— Given data —
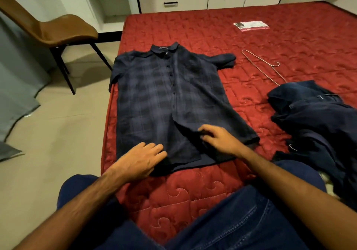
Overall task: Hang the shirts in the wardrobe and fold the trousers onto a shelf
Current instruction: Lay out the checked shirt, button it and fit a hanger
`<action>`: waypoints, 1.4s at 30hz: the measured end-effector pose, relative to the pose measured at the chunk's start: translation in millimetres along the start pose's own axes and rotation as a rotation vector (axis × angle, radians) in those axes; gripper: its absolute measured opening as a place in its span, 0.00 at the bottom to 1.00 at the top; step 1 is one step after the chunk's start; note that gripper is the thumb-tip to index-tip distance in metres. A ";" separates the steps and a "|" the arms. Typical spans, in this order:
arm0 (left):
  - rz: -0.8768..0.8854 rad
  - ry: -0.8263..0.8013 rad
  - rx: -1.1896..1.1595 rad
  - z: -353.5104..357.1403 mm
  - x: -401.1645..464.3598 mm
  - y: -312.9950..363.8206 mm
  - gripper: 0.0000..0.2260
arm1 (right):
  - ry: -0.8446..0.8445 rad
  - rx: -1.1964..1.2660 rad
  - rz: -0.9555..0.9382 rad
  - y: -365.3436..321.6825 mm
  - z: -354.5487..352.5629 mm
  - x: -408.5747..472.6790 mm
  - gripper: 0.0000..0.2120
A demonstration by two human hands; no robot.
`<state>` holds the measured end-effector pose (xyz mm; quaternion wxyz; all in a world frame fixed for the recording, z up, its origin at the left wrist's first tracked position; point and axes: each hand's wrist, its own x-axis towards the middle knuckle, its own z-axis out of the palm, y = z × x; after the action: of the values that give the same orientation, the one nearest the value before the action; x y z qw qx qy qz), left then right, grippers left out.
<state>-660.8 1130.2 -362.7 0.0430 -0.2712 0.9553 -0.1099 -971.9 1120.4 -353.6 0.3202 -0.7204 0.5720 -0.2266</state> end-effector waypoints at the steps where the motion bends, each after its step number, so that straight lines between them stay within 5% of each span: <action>1: -0.052 -0.016 0.001 3.4 -9.0 -2.4 0.20 | -0.135 -0.189 -0.048 -2.7 7.7 -4.4 0.13; 3: -0.141 -0.040 0.015 6.9 -25.4 -5.8 0.26 | -0.230 -0.512 -0.101 -5.3 24.1 -10.9 0.17; 5: -0.252 -0.066 0.028 6.8 -40.1 -11.9 0.28 | -0.154 -0.720 -0.176 -10.2 40.8 -15.7 0.24; 8: -0.449 -0.125 0.026 11.0 -56.6 -18.8 0.29 | -0.043 -0.828 -0.293 -14.1 54.9 -18.8 0.29; 11: -0.466 -0.188 0.040 19.0 -65.8 -23.9 0.25 | -0.067 -0.909 -0.361 -15.4 60.1 -16.4 0.26; 17: -0.443 -0.252 -0.084 9.4 -70.8 -43.5 0.16 | -0.174 -0.893 -0.269 -14.9 47.6 -4.6 0.13; 23: -0.562 -0.270 -0.402 15.5 -92.3 -45.9 0.09 | -0.302 -0.703 -0.261 -2.3 36.2 -10.8 0.17; 27: -0.623 -0.520 -0.352 10.6 -89.2 -43.0 0.05 | -0.327 -0.758 -0.297 -2.7 32.0 -17.3 0.24; 32: -0.399 -0.173 -0.019 2.3 -56.2 -30.3 0.10 | -0.278 -0.959 -0.531 -13.4 41.6 -17.5 0.14; 36: -0.429 -0.040 -0.556 2.3 -3.1 -19.5 0.11 | -0.337 -0.817 -0.406 -17.8 44.3 -15.9 0.18; 39: -0.628 -0.063 -1.043 10.4 35.7 -5.6 0.17 | -0.492 -0.683 -0.214 -20.6 37.3 -11.5 0.23; 42: -0.842 -0.066 -1.271 23.2 63.1 7.1 0.20 | -0.606 -0.536 -0.101 -27.2 31.9 -4.0 0.14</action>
<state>-714.8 1098.4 -388.3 -0.1382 -0.5882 0.6490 0.4622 -932.3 1134.6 -356.0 0.2635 -0.8398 0.4543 0.1376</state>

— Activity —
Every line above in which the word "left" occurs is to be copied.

— Task response —
arm0 (left):
`<state>` holds the measured end-effector pose (xyz mm; quaternion wxyz; all in a world frame fixed for the recording, z up, its origin at the left wrist's first tracked position; point and axes: each hand's wrist, its own x-axis towards the middle knuckle, its own z-axis out of the palm, y = z × x; after the action: of the values that give the same orientation, the one nearest the value before the action; x y z qw qx qy qz), left then right, grippers left out.

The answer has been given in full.